British and Australian scientists Thursday confirmed what looked like a brown pebble found by a fossil hunter on a Sussex beach in Britain more than a decade ago actually is a piece of fossilized dinosaur brain tissue.

The researchers said in findings published in a special publication of the Geological Society of London the fossil likely came from a large herbivorous dinosaur that lived in the Early Cretaceous Period about 133 million years ago and displays similarities to the brains of modern-day crocodiles and birds.

The rare fossil was found by Jamie Hiscocks near Brexhill in 2004 and likely belongs to a species similar to the Iguanodon.

"The chances of preserving brain tissue are incredibly small, so the discovery of this specimen is astonishing," co-author Alex Liu of Cambridge's Department of Earth Sciences said in a press release.

“That is the nearest I suspect we’re ever going to get to the whole [brain],” paleontologist David Norman of the University of Cambridge said in unveiling the research at the Society of Vertebrate Paleontology’s annual meeting in Utah.

The researchers said the brain tissue was really well preserved, essentially pickled, likely in a bog or swamp shortly after the creature’s death.

dinosaur brain A rare piece of fossilized dinosaur brain tissue was found on a Sussex beach in 2004 by fossil hunter Jamie Hiscocks.
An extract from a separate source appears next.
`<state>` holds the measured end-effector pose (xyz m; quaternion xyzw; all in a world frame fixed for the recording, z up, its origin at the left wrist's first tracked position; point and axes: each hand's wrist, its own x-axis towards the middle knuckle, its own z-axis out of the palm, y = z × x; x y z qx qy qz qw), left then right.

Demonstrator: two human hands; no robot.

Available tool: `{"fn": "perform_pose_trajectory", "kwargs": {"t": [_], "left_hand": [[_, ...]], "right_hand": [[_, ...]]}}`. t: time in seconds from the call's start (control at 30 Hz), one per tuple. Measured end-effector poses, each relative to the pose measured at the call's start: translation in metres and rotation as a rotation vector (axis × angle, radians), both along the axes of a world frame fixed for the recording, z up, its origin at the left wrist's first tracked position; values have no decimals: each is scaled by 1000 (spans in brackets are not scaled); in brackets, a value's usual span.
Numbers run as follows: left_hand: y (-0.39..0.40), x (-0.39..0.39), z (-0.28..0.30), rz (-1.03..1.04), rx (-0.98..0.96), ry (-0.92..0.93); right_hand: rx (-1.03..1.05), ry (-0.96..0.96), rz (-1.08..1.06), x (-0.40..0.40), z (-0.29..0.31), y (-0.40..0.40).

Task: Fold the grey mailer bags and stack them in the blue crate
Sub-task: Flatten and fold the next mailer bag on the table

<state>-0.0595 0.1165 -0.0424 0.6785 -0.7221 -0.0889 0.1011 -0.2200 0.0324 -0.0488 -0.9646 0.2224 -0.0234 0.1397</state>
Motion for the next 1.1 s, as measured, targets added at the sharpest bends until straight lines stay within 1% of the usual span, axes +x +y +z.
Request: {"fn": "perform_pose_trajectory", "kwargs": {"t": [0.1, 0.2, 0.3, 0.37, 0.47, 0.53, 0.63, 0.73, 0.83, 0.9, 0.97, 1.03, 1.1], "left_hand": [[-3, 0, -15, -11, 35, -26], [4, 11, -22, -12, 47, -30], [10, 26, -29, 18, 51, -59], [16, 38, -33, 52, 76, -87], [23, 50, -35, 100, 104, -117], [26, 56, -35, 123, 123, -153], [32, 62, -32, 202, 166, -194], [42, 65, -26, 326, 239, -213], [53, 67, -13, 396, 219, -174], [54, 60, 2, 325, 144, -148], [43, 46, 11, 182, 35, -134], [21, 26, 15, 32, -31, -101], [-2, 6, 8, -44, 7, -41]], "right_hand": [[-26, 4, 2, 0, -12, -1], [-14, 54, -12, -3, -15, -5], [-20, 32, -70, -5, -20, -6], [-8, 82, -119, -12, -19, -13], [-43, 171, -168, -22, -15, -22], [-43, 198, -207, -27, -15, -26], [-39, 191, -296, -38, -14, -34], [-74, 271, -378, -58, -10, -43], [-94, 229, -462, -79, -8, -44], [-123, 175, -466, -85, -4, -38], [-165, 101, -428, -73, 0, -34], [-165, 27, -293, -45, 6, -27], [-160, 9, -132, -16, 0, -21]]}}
Photo: Jamie Hiscocks/University of Cambridge

"What we think happened is that this particular dinosaur died in or near a body of water, and its head ended up partially buried in the sediment at the bottom," said Norman, who coordinated the research. "Since the water had little oxygen and was very acidic, the soft tissues of the brain were likely preserved and cast before the rest of its body was buried in the sediment."

The fossil was examined with a scanning electron microscope. The researchers said the tissue showed signs of having been pressed against the skull, indicating dinosaur brains may have been larger than believed. On the other hand, the pressure markings may have been the result of how the dinosaur’s head was positioned after death.

"It was indeed structured rather like that seen typically in reptiles," Norman told Live Science. "It also does not show that dinosaurs were necessarily very smart — their brains did not fill their braincases in this instance."

"As we can't see the lobes of the brain itself, we can't say for sure how big this dinosaur's brain was," Norman said. "Of course, it's entirely possible that dinosaurs had bigger brains than we give them credit for, but we can't tell from this specimen alone. What's truly remarkable is that conditions were just right in order to allow preservation of the brain tissue — hopefully this is the first of many such discoveries."